» **TASK REQUIREMENTS**
The lines from the top of the material through the line with "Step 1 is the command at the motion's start" are to be set down exactly. Leave the pictures out.

» **DATASET CONTENT**
....
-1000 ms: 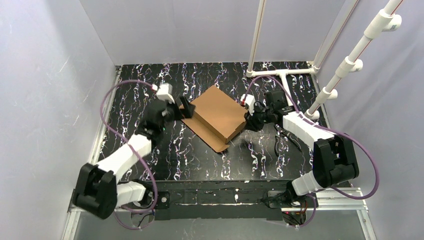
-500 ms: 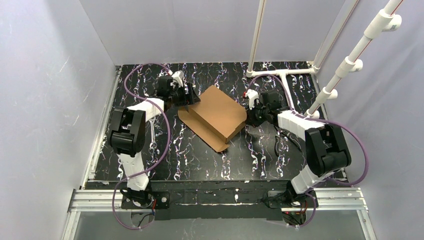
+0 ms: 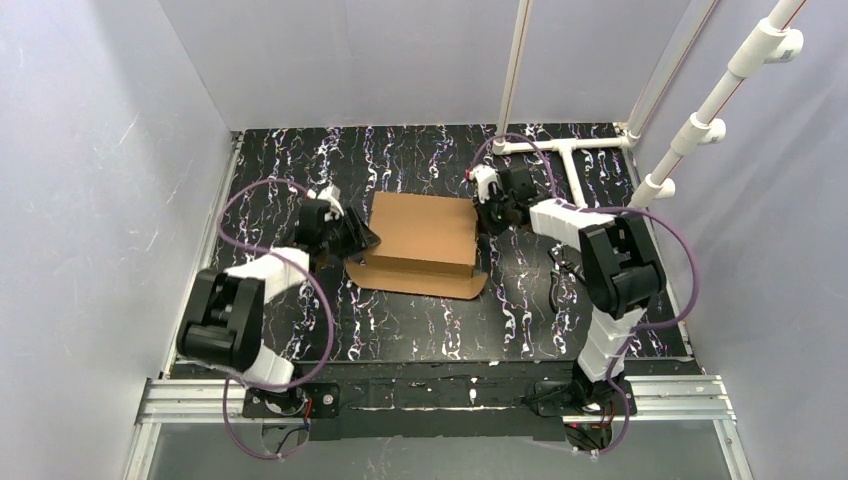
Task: Fold the paper box
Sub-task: Close the paper box at the center of the board.
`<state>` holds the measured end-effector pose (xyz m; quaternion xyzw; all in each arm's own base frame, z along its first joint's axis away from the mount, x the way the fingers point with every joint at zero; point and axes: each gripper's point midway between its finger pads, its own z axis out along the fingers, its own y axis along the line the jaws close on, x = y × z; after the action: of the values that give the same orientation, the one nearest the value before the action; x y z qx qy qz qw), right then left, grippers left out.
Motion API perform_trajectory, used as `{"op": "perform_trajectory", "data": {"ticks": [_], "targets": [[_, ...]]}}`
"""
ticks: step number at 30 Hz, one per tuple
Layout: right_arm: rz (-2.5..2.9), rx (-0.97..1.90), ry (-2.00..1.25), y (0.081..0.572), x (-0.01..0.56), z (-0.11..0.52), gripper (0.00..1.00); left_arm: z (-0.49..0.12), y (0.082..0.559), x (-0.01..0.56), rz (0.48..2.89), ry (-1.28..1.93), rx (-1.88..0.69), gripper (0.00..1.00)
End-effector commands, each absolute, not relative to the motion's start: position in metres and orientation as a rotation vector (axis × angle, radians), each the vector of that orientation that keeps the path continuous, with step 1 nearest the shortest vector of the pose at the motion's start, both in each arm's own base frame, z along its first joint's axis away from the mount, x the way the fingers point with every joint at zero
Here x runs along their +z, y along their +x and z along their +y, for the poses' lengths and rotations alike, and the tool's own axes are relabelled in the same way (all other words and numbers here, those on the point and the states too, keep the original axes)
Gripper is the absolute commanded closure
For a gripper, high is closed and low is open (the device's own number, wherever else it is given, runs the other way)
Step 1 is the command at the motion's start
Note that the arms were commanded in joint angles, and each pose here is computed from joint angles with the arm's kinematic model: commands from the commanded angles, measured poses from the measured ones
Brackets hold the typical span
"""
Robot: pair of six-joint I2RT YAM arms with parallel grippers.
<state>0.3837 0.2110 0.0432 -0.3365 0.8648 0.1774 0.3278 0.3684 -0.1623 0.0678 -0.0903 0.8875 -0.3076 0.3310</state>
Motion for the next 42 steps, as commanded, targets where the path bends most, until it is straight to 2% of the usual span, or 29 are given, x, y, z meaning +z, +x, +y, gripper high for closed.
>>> {"op": "perform_trajectory", "data": {"ticks": [1, 4, 6, 11, 14, 16, 17, 18, 19, 23, 28, 34, 38, 42], "targets": [[2.065, 0.619, -0.992, 0.410, 0.082, 0.269, 0.95, -0.183, 0.316, 0.077, 2.292, -0.425, -0.852, 0.52], [2.083, 0.562, -0.994, 0.417, 0.080, 0.264, 0.92, -0.177, 0.298, 0.080, 2.239, -0.507, -0.817, 0.51], [2.082, 0.439, -0.994, 0.419, 0.087, 0.243, 0.87, -0.161, 0.292, 0.088, 2.163, -0.533, -0.765, 0.48], [1.991, 0.298, -1.041, 0.391, 0.113, 0.207, 0.62, -0.129, 0.291, 0.112, 2.060, -0.466, -0.615, 0.21], [1.945, 0.286, -1.052, 0.374, 0.118, 0.191, 0.48, -0.128, 0.298, 0.132, 2.041, -0.306, -0.578, 0.11], [1.941, 0.369, -1.079, 0.364, 0.116, 0.181, 0.35, -0.140, 0.304, 0.148, 2.040, -0.139, -0.601, 0.02], [1.942, 0.435, -1.085, 0.359, 0.113, 0.179, 0.24, -0.148, 0.309, 0.158, 2.042, -0.048, -0.620, 0.02], [1.941, 0.506, -1.117, 0.351, 0.108, 0.176, 0.08, -0.154, 0.315, 0.160, 2.077, 0.024, -0.616, 0.02], [1.949, 0.567, -1.135, 0.345, 0.101, 0.172, 0.02, -0.160, 0.327, 0.173, 2.089, 0.087, -0.603, 0.02], [1.971, 0.640, -1.112, 0.337, 0.076, 0.169, 0.01, -0.177, 0.368, 0.189, 2.193, 0.271, -0.561, 0.02], [1.801, 0.566, -1.033, 0.349, 0.084, 0.172, 0.02, -0.211, 0.412, 0.190, 2.259, 0.442, -0.713, 0.02], [1.779, 0.540, -0.896, 0.364, 0.094, 0.171, 0.02, -0.231, 0.445, 0.164, 2.302, 0.467, -0.803, 0.02], [1.840, 0.591, -0.668, 0.376, 0.109, 0.170, 0.02, -0.233, 0.458, 0.146, 2.362, 0.448, -0.836, 0.02], [1.805, 0.576, -0.671, 0.373, 0.106, 0.168, 0.02, -0.237, 0.464, 0.136, 2.386, 0.451, -0.868, 0.02]]}}
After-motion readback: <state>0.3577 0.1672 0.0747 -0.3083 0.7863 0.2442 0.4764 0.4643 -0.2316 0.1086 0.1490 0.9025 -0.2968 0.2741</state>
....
» **ANSWER BOX**
-1000 ms: 
-500 ms: 
+0 ms: 
Task: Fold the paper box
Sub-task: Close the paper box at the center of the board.
`<state>` holds the measured end-effector pose (xyz m; quaternion xyzw; all in each arm's own base frame, z along its first joint's axis away from the mount, x the way the fingers point with every joint at zero; point and axes: each gripper's point midway between its finger pads, its own z axis out along the fingers, its own y axis along the line the jaws close on, x = y × z; after the action: of the values that give the same orientation, the one nearest the value before the action; x y z qx qy qz qw), right then left, grippers left out.
Motion API perform_trajectory, used as `{"op": "perform_trajectory", "data": {"ticks": [_], "targets": [[_, ...]]}}`
"""
ticks: step number at 30 Hz, one per tuple
Layout: right_arm: rz (-2.5..2.9), rx (-0.97..1.90), ry (-2.00..1.25), y (0.081..0.572), x (-0.01..0.56), z (-0.11..0.52), gripper (0.00..1.00); left_arm: z (-0.49..0.12), y (0.082..0.559), x (-0.01..0.56), rz (0.48..2.89), ry (-1.28..1.93), rx (-1.88..0.69), gripper (0.00..1.00)
End-effector commands, each absolute, not relative to the motion's start: position in metres and orientation as a rotation vector (axis × angle, radians), each the vector of that orientation that keeps the path continuous, with step 1 nearest the shortest vector of the pose at the motion's start, both in each arm's own base frame, z along its first joint's axis away from the mount, x the way the fingers point with every joint at zero
Here x runs along their +z, y along their +x and z along their +y, for the poses' lengths and rotations alike, and the tool's own axes are relabelled in the same way (all other words and numbers here, those on the point and the states too, keep the original axes)
Gripper is the absolute commanded closure
For a gripper, high is closed and low is open (the device's own number, wherever else it is given, runs the other way)
Step 1 is the command at the motion's start

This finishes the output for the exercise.